At least four people were killed and 17 others wounded after a roadside bomb struck a minibus carrying lecturers and students from Alberoni University in Afghanistan’s northern Parvan province on Saturday.

According to Afghanistan-based TOLO News, Noor Ahmad Ahmadi, a lecturer of Education Faculty at the university, and Maiwand Farooq, a lecturer at the Faculty of Medicine at the university, were among those killed in the attack, with three of the wounded in critical condition.

A witness said the bomb was planted on the vehicle and detonated as it headed towards Kabul.

The Taliban condemned the attack and no group has claimed it as of now.

Earlier this month, a deadly attack earlier this month targeted a secondary school and killed over 80 people, most of which were students.

Read also: Taliban unveils three conditions to attend Istanbul talks: report

The blasts were said to be caused by a car bomb and two improvised explosive devices planted in the majority Shia Hazara populated community in the Dasht-e-Barchi area, according to a spokesperson from Afghanistan’s ministry of interior.

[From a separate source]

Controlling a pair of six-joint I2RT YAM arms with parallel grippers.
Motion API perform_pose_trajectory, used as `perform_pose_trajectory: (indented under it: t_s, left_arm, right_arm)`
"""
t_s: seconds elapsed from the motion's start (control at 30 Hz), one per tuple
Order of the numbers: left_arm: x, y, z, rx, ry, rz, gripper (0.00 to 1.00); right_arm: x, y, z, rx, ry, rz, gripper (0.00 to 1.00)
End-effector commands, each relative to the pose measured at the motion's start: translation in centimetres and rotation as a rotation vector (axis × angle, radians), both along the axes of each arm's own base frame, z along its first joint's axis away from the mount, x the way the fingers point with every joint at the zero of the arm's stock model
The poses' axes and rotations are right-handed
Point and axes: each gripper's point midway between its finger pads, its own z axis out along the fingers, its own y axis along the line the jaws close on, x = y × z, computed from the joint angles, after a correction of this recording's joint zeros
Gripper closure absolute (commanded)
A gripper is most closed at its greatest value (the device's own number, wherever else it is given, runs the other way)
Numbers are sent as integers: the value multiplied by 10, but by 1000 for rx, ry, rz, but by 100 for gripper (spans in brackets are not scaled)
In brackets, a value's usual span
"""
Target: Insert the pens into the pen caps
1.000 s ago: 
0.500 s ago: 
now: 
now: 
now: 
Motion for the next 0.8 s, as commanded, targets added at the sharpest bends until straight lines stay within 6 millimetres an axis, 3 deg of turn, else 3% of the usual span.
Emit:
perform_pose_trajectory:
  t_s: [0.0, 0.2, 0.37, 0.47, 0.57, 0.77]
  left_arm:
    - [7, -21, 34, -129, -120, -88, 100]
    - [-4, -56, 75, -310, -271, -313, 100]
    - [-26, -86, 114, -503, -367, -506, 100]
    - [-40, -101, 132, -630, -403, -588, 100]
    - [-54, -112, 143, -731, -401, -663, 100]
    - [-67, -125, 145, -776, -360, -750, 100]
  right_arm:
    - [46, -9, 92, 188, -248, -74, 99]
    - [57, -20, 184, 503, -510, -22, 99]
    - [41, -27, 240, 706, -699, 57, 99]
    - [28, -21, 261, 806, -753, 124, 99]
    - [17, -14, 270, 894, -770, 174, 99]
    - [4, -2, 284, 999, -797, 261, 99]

Afghan government officials blamed the Taliban for the attack, but the group has denied any involvement in the blasts.

Troop withdrawal

Afghanistan has been witnessing a surge in violence despite the ongoing peace talks and amid a US troop pullout from Kabul.
On Tuesday, the US Central Command [CENTCOM] announced that Washington has completed 16-to-25% of its troop withdrawal from Kabul, adding that 160 C-17 military cargo plane filled with the military’s material was sent out of the country while more than 10,000 pieces of equipment have been marked for destruction.

The US is set to completely withdraw its troops from Afghanistan on September 11th with no further conditions, instead of an initial May 1st deadline that was stipulated in a February agreement signed with the Taliban in Doha last year, prompting anger from the insurgent group which accused Washington of violating the 2020 accord.

US President Joe Biden’s pull out of the remaining 2,500 American troops, as well as other NATO forces, will mark the end of its longest fought war.
Meanwhile, reports suggest the US is also set to lay out a post-withdrawal plan in order to monitor the situation in Afghanistan from afar.
Talks between the Taliban and the Afghan government took place in Qatar last week, where officials discussed the resumption of the stalled peace talks.

Qatar has been hosting the “historic” talks between the Afghan government and the Taliban since last September.